» **Task prompt**
For the word "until", find each line in the entries where it occurs and copy that line.

Data items
------------------------------------------------------------

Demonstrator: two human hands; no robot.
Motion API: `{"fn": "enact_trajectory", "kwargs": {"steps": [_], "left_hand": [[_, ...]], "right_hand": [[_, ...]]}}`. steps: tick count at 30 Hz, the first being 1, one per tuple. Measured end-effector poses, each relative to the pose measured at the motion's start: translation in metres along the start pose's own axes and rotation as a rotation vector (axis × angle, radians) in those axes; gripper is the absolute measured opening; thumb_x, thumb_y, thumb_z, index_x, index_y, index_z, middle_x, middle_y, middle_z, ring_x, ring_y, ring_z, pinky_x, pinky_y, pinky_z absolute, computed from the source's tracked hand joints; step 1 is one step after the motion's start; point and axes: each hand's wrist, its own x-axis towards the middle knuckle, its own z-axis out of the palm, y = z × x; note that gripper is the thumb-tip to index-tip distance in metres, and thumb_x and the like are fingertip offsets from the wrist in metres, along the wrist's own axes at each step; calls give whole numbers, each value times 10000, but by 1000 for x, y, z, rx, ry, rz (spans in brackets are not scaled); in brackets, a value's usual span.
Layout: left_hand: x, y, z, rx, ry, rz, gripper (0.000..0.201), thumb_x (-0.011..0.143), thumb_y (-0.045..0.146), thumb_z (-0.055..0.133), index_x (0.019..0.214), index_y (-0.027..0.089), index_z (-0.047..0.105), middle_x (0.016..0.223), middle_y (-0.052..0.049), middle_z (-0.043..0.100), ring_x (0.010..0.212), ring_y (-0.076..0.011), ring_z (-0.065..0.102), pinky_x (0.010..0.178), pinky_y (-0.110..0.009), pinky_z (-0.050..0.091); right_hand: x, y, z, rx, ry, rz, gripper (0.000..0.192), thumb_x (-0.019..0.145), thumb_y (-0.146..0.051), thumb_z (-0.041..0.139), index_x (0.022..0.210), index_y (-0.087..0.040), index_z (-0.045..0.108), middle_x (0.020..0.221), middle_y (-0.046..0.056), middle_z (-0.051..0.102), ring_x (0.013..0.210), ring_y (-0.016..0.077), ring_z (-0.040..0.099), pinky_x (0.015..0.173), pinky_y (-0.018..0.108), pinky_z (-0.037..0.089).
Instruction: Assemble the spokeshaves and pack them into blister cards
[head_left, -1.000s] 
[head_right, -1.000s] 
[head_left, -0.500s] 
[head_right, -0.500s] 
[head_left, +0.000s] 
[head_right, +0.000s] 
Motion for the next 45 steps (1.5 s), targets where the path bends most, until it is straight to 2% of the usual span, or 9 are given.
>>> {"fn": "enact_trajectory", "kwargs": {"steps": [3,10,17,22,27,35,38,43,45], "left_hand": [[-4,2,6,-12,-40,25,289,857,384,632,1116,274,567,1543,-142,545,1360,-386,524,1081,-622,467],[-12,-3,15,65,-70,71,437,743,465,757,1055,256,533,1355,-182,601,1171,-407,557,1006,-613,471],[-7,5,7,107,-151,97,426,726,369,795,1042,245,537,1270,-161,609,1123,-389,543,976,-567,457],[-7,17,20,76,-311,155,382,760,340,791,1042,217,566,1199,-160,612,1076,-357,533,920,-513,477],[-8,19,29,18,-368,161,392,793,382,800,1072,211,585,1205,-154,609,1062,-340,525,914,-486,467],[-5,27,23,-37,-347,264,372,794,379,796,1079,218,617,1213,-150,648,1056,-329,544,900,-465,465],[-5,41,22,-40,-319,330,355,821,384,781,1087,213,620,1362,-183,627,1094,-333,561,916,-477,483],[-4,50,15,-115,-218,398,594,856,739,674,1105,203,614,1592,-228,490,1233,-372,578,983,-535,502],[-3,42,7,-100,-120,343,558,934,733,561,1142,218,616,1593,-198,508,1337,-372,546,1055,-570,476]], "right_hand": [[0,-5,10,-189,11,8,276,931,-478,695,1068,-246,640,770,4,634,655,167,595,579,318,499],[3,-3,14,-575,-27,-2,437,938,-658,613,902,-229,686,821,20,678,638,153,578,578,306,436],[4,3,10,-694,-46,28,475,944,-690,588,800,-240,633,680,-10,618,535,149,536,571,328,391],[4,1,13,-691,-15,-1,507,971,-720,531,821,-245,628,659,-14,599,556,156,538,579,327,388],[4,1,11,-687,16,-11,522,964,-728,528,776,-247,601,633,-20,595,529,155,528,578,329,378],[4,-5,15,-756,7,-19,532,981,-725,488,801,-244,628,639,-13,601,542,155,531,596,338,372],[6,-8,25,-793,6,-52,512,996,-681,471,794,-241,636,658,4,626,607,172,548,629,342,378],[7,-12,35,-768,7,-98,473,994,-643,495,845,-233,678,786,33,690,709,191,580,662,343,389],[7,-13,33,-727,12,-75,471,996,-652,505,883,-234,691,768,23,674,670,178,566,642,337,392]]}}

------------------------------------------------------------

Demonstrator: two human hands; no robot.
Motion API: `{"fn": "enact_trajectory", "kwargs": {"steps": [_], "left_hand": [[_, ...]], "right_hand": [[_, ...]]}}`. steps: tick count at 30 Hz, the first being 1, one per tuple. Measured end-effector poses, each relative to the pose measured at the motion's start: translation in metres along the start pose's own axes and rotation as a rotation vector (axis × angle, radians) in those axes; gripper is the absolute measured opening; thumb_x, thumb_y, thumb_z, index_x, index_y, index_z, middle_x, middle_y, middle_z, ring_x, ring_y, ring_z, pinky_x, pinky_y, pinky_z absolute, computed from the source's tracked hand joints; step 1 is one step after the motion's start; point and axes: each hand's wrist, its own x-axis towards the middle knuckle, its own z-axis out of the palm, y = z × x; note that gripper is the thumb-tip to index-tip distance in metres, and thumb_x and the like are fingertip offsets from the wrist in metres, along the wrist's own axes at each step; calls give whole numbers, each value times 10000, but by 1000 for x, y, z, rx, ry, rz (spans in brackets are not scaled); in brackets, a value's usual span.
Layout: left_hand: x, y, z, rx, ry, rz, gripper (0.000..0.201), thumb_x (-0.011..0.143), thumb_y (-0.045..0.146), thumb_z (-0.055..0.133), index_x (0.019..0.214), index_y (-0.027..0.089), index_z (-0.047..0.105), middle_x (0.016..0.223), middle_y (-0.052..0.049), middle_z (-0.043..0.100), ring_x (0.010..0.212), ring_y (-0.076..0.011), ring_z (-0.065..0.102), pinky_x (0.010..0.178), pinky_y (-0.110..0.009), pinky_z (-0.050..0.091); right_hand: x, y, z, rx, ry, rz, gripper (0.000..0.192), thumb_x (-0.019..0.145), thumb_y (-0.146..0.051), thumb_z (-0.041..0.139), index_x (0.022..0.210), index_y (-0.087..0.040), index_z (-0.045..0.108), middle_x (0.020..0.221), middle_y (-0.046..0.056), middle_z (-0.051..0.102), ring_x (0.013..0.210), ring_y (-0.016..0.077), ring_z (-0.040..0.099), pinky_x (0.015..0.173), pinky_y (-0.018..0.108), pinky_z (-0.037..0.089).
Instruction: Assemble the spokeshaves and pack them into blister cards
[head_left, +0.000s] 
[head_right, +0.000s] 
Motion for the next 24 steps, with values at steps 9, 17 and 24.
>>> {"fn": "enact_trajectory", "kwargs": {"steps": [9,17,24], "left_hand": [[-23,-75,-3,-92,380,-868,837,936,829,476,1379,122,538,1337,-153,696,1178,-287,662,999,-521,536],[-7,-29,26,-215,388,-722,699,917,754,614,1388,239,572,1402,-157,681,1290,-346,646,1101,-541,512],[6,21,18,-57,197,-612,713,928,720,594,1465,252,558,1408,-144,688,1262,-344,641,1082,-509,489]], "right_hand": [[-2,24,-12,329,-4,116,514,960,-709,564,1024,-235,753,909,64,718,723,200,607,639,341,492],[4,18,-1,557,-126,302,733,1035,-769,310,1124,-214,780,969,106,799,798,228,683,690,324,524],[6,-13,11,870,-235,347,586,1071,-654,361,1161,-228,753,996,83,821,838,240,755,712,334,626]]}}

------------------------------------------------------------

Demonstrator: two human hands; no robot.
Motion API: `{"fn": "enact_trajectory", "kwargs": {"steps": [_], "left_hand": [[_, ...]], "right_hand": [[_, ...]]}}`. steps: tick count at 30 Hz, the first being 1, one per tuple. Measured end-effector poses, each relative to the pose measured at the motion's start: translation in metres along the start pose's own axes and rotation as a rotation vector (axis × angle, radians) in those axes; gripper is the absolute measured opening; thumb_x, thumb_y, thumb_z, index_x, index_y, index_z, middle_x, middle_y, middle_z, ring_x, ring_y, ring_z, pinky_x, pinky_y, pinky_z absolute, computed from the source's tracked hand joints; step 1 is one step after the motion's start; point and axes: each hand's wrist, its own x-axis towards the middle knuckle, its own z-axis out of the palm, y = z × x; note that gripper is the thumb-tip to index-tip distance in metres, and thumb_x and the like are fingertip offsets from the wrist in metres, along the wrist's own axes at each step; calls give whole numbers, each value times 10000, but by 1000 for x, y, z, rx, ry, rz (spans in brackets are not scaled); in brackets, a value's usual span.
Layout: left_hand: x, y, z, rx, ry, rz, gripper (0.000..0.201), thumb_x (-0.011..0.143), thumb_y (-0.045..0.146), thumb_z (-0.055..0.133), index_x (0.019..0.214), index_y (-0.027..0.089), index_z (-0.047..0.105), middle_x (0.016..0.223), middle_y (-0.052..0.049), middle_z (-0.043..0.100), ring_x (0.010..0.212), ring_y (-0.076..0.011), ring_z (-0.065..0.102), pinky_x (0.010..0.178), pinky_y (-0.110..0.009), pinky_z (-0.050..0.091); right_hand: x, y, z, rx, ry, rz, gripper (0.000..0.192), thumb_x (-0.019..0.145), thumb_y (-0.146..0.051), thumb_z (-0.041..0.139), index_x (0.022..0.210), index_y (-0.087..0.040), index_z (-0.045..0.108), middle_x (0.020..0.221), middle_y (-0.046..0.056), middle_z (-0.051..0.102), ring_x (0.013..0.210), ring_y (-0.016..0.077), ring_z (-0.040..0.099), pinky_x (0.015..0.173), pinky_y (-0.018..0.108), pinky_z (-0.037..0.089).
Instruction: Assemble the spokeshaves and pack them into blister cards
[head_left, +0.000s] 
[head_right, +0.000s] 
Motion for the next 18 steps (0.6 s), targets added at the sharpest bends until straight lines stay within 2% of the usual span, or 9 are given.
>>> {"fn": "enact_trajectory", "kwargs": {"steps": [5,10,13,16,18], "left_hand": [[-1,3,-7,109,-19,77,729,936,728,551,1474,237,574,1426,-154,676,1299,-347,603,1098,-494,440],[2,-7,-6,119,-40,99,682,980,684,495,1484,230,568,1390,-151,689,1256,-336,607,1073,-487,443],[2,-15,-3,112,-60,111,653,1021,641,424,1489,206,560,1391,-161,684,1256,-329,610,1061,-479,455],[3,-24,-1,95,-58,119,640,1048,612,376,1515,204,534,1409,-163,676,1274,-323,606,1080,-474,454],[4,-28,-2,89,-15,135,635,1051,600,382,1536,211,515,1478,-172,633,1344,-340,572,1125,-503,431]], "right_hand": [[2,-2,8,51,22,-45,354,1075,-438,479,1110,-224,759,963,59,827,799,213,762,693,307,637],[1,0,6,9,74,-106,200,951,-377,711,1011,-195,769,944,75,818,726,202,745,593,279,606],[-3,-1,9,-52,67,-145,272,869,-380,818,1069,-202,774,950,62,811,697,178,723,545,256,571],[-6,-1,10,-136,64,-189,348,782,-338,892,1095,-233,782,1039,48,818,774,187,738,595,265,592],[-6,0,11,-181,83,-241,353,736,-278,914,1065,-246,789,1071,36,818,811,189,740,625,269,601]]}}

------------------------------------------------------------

» **Answer box**
Motion for the next 45 steps (1.5 s), targets where the path bends most, until it is straight to 2% of the usual span, or 9 are given.
Motion for the next 18 steps (0.6 s), targets added at the sharpest bends until straight lines stay within 2% of the usual span, or 9 are given.

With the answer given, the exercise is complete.